TASK TO CARRY OUT
Transcribe the listing below in full, exactly, with no images.

INPUT DATA
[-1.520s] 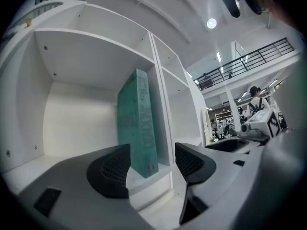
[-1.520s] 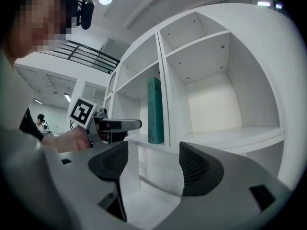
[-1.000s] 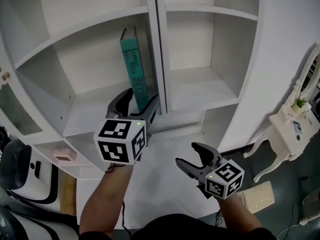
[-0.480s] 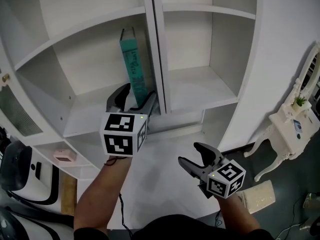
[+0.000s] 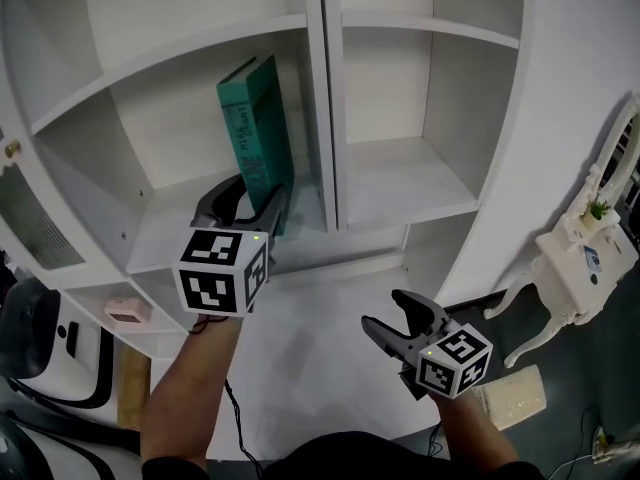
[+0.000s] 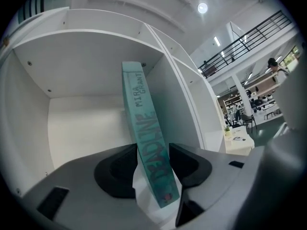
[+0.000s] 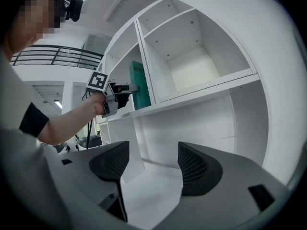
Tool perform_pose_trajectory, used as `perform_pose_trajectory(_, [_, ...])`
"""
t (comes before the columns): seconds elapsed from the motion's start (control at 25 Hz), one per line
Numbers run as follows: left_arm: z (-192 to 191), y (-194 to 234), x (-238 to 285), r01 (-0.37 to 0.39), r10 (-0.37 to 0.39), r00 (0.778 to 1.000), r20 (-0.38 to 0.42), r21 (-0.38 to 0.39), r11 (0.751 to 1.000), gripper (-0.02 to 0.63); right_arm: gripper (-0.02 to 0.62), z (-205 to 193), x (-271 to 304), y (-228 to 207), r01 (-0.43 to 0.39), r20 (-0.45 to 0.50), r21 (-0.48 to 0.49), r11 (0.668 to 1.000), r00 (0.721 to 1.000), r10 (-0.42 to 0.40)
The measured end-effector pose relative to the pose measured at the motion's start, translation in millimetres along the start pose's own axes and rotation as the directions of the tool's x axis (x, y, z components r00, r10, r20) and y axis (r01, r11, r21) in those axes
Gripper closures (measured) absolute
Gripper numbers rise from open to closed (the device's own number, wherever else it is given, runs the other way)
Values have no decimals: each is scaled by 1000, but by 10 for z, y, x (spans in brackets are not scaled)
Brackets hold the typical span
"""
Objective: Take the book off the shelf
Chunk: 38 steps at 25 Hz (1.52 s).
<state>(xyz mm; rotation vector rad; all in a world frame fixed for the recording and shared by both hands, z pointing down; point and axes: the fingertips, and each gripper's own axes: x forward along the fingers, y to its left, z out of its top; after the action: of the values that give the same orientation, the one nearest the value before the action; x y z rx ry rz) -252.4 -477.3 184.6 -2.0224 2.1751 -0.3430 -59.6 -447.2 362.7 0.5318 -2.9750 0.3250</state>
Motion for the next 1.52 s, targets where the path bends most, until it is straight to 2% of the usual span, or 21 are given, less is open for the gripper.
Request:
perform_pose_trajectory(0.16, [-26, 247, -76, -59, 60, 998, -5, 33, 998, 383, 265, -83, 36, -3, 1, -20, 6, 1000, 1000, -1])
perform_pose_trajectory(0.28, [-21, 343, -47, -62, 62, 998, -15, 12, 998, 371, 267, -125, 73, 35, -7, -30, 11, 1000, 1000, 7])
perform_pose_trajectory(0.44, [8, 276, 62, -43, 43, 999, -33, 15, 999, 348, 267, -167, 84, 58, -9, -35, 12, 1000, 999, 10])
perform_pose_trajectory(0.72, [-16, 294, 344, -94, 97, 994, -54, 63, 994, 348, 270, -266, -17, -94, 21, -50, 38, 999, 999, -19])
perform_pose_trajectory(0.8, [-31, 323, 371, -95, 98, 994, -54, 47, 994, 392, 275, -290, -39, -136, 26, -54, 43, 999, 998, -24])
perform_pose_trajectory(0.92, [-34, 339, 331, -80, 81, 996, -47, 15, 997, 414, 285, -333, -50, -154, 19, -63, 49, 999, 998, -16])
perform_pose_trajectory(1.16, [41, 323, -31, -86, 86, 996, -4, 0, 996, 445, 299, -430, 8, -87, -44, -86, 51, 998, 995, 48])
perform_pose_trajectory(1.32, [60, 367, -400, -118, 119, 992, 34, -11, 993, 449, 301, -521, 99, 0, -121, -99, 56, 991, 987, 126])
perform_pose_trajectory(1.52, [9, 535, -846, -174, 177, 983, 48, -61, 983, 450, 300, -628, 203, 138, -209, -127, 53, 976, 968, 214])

SOLUTION FOR THIS TASK
[-1.520s] 
[-1.520s] 
[-1.000s] 
[-0.480s] 
[+0.000s] 
[+0.000s] 
[+0.000s] 
Tool perform_pose_trajectory, used as `perform_pose_trajectory(_, [_, ...])`
"""
t (comes before the columns): seconds elapsed from the motion's start (control at 25 Hz), one per line
Numbers run as follows: left_arm: z (-192 to 191), y (-194 to 234), x (-238 to 285), r01 (-0.37 to 0.39), r10 (-0.37 to 0.39), r00 (0.778 to 1.000), r20 (-0.38 to 0.42), r21 (-0.38 to 0.39), r11 (0.751 to 1.000), gripper (-0.02 to 0.63); right_arm: gripper (-0.02 to 0.62), z (-205 to 193), x (-271 to 304), y (-228 to 207), r01 (-0.43 to 0.39), r20 (-0.45 to 0.50), r21 (-0.48 to 0.49), r11 (0.668 to 1.000), r00 (0.721 to 1.000), r10 (-0.42 to 0.40)
The measured end-effector pose relative to the pose measured at the motion's start, translation in millimetres along the start pose's own axes and rotation as the directions of the tool's x axis (x, y, z components r00, r10, r20) and y axis (r01, r11, r21) in those axes
Gripper closures (measured) absolute
Gripper numbers rise from open to closed (the device's own number, wherever else it is given, runs the other way)
Values have no decimals: each is scaled by 1000, but by 10 for z, y, x (spans in brackets are not scaled)
Brackets hold the typical span
"""
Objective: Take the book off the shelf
Chunk: 38 steps at 25 Hz (1.52 s).
<state>(xyz mm; rotation vector rad; all in a world frame fixed for the recording and shared by both hands, z pointing down; point and axes: the fingertips, and each gripper's own axes: x forward along the fingers, y to its left, z out of its top; after the action: of the values that give the same orientation, the one nearest the value before the action; x y z rx ry rz) -252.4 -477.3 184.6 -2.0224 2.1751 -0.3430 -59.6 -447.2 362.7 0.5318 -2.9750 0.3250</state>
Motion for the next 1.52 s, targets where the path bends most, until it is straight to 2% of the usual span, or 21 are given, less is open for the gripper.
Request:
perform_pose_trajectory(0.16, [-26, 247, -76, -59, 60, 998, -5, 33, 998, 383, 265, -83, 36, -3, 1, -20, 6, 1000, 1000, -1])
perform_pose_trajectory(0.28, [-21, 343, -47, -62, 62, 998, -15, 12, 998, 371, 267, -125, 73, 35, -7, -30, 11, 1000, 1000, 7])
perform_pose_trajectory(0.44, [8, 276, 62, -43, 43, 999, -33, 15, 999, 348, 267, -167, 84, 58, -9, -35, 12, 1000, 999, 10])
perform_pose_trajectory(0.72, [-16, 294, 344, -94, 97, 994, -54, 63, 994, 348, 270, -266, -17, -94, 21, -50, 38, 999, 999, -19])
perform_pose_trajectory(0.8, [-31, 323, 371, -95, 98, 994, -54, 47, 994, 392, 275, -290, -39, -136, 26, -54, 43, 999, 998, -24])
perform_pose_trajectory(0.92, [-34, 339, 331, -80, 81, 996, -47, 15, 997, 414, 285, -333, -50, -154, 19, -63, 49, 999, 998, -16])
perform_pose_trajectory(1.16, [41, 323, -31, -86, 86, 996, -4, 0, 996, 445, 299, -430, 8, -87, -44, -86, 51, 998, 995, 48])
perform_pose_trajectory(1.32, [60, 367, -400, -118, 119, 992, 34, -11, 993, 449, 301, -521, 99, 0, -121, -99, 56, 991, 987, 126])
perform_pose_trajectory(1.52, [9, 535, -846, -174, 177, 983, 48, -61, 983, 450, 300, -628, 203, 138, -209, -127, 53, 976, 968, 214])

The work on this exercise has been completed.